Directions :: Return only how many lines in the data include the string "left".

Dataset section ::
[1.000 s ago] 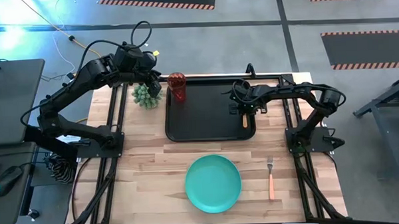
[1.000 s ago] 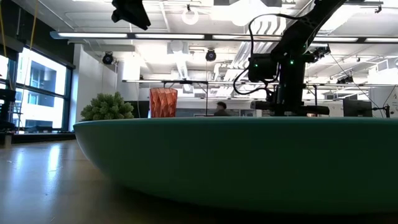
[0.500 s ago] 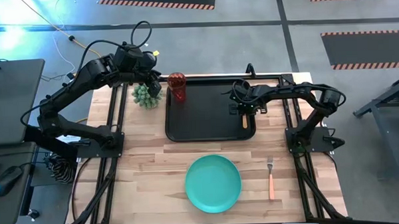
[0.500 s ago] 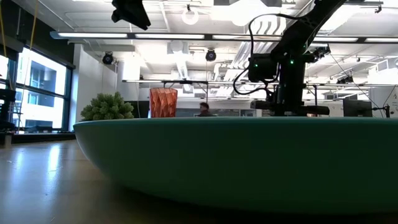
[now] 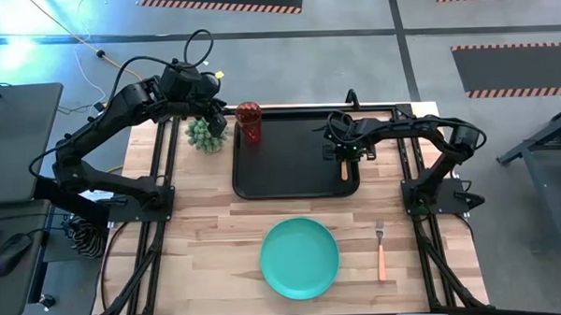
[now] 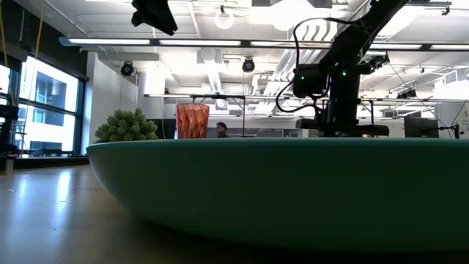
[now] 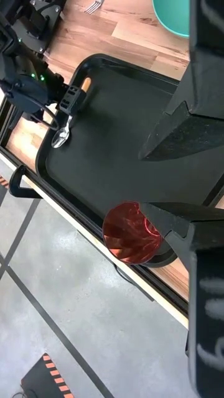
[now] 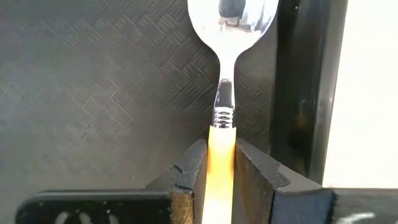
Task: Pick and place plate/cup/fork/spoon on tray
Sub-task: Put the yellow spoon on the black tray
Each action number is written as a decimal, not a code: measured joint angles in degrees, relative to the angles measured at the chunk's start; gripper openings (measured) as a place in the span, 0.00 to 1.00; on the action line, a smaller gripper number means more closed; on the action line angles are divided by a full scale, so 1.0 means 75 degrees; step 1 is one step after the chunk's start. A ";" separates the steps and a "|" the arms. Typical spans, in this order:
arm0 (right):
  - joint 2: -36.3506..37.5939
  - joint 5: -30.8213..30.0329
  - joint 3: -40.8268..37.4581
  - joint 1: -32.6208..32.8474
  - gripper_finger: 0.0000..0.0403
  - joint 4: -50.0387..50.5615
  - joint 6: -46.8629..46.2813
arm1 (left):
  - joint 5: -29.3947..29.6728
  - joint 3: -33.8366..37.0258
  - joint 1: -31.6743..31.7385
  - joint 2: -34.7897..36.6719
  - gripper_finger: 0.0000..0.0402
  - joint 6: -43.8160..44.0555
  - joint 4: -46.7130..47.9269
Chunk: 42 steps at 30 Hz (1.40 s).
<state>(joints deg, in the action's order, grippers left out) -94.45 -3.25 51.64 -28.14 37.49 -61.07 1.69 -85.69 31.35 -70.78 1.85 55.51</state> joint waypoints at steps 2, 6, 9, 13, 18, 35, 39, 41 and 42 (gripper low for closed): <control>0.0000 -0.0040 0.0000 0.0003 0.18 -0.0002 0.0087 | 0.0000 0.0000 0.0000 0.0000 0.26 0.0000 0.0000; 0.0000 0.0048 0.0000 0.0003 0.18 -0.0002 0.0179 | 0.0001 0.0000 -0.0002 0.0000 0.26 0.0000 -0.0001; 0.0000 0.0100 0.0000 0.0003 0.18 0.0000 0.0269 | 0.0001 0.0000 0.0000 0.0000 0.26 -0.0009 0.0000; 0.0000 0.0167 0.0000 0.0006 0.18 -0.0003 0.0276 | 0.0003 0.0000 -0.0001 0.0000 0.26 -0.0011 0.0000; 0.0000 0.0129 0.0000 0.0000 0.18 -0.0001 0.0287 | 0.0002 0.0000 0.0000 0.0000 0.26 -0.0017 0.0000; 0.0000 0.0314 0.0000 -0.0051 0.18 0.0140 0.0339 | 0.0003 0.0000 0.0000 0.0000 0.26 0.0003 -0.0003; 0.0000 0.0136 0.0000 -0.0052 0.18 0.0140 0.0221 | 0.0006 0.0000 -0.0002 0.0000 0.26 0.0006 -0.0001; 0.0000 0.0040 0.0000 -0.0052 0.18 0.0140 0.0110 | 0.0003 -0.0002 0.0000 0.0000 0.26 0.0006 -0.0003; 0.0000 0.0024 0.0000 -0.0052 0.18 0.0140 0.0079 | 0.0003 0.0000 0.0000 0.0000 0.26 0.0006 -0.0003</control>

Answer to the exercise :: 2